## [Entries provided]
· · · · ·
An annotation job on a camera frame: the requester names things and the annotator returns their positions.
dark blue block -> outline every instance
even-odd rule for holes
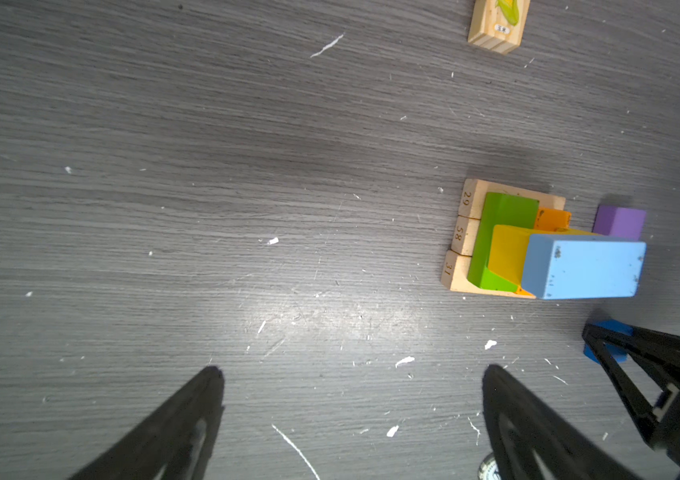
[[[603,322],[596,322],[593,325],[601,326],[606,330],[611,330],[613,332],[622,333],[624,335],[633,336],[633,327],[630,325],[625,325],[623,322],[618,322],[617,320],[604,320]],[[628,353],[618,346],[606,344],[606,350],[612,355],[612,358],[617,361],[617,363],[623,363],[628,359]],[[584,350],[582,351],[586,357],[590,360],[601,365],[601,362],[595,358],[593,350],[586,343]]]

block toy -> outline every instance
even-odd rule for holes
· · · · ·
Word for word, reproduce the material above and omit each image.

An annotation job on a camera frame: the requester names things and the annotator returns their positions.
dark blue block -> outline every instance
even-odd rule for holes
[[[603,322],[596,322],[593,325],[601,326],[606,330],[611,330],[613,332],[622,333],[624,335],[633,336],[633,327],[630,325],[625,325],[623,322],[618,322],[617,320],[604,320]],[[628,353],[618,346],[606,344],[606,350],[612,355],[612,358],[617,361],[617,363],[623,363],[628,359]],[[584,350],[582,351],[586,357],[590,360],[601,365],[601,362],[595,358],[593,350],[586,343]]]

block toy -> outline every instance
even-odd rule for holes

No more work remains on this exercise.